Read other points of view, not to fuel your outrage, but to seek to understand. Consider posting content from someone who differs from you if you think they have made some good points. You can state that you don’t agree with everything, but point out what you found helpful.
Your manner
Gracious words are a honeycomb, sweet to the soul and healing to the bones.
- Proverbs 16:24
Some people are naturally gentle communicators. Others are more blunt or forceful. You probably already have some clue as to where you fall on the spectrum. If you aren’t sure, ask some friends you know will be honest with you. Proverbs has good advice in this area, urging us to have gentle tongues, soft answers, judicious speech and gracious words (Proverbs 15-16).

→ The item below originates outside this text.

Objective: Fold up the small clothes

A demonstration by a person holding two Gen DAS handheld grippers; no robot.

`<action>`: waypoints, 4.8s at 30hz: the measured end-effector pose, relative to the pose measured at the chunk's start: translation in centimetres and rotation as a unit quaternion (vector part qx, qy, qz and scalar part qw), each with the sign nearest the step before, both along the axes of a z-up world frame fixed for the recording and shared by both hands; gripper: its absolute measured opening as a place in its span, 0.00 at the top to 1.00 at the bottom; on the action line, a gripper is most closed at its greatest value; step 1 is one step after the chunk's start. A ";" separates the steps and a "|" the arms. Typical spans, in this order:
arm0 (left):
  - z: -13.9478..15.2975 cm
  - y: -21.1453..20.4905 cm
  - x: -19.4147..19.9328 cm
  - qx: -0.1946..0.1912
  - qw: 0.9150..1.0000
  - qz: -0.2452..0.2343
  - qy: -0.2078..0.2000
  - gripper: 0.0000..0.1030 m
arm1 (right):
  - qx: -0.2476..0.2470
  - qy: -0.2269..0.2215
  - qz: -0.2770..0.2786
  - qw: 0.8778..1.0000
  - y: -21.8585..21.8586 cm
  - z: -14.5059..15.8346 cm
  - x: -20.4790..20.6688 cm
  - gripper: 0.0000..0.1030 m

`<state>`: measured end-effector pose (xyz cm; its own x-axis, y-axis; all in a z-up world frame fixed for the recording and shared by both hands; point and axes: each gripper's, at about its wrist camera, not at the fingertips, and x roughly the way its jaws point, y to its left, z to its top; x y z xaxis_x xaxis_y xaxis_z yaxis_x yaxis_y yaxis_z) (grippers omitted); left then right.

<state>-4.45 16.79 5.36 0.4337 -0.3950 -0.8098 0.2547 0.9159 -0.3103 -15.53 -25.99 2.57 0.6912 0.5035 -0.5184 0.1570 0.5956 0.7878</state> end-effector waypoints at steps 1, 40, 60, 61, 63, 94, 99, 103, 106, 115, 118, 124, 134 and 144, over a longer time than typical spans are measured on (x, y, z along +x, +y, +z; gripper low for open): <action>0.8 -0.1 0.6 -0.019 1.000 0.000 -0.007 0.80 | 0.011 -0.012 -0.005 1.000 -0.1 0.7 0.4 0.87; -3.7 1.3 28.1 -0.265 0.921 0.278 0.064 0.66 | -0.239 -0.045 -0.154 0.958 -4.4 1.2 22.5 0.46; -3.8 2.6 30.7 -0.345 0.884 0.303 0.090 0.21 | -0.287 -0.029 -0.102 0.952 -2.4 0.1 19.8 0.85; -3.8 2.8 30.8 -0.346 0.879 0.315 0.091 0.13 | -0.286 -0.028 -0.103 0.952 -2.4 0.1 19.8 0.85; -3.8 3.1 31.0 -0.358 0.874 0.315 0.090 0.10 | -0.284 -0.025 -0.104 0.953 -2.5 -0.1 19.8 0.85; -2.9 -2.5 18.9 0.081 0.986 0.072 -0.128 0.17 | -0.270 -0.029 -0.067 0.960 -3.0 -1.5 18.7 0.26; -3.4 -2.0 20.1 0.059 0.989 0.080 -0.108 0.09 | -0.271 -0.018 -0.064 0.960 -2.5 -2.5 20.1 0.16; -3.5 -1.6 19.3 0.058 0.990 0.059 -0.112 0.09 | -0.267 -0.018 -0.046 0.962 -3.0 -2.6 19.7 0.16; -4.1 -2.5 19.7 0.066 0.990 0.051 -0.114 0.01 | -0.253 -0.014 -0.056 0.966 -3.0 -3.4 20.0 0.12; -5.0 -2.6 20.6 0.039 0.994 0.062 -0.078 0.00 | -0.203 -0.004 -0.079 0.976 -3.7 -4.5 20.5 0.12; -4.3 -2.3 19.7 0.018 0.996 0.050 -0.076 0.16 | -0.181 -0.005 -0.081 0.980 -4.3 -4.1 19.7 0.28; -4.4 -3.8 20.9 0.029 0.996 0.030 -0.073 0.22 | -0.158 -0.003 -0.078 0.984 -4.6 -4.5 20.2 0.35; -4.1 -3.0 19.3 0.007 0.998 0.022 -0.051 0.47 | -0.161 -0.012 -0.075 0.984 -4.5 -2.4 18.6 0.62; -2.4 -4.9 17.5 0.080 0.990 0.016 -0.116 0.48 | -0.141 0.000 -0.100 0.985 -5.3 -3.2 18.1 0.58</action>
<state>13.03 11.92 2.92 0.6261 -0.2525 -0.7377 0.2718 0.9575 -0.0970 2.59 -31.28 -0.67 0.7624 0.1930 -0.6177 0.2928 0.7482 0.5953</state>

If you have any issues with how you communicate, tread carefully. Re-read posts and comments before posting. Give yourself thinking time. Ask someone who is more gentle than yourself to check your wording. Be ready with an apology if you have misspoken, or been misunderstood. Be patient with clarifying your meaning.
Take responsibility for comments and discussion on your own posts. Delete aggressive or offensive comments. Mediate between people. Don’t just ‘like’ comments you agree with: ‘like’ comments that are helpful additions to the discussion. If there seems to be a disagreement between yourself and another person that is starting to get out of hand, sort it out privately in some manner, as per the advice in Matthew 18.
Your vote
He has told you, O mortal, what is good;
and what does the Lord require of you
but to do justice, and to love kindness,
and to walk humbly with your God?
- Micah 6:8
I haven’t discussed how you should vote, as that wasn’t my purpose with this piece. But here are some brief comments. You should vote with good conscience, according to your conviction about what will most honour God. For me, good conscience always involves humbly informing myself about the different issues and principles involved. I’m thinking through how a just and merciful God would have me vote. And, when the outcome is known, whether it went your way or not, let your response be gracious. For whatever the outcome, we will all need to negotiate that as a society, together.
Go in grace. I’m praying for us.
Megan Powell du Toit is an ordained Baptist minister, Publications and Policies Administrator for the Australian College of Theology and editor of the academic journal Colloquium. She is currently writing a doctoral thesis on how we respond to tensions within evangelicalism.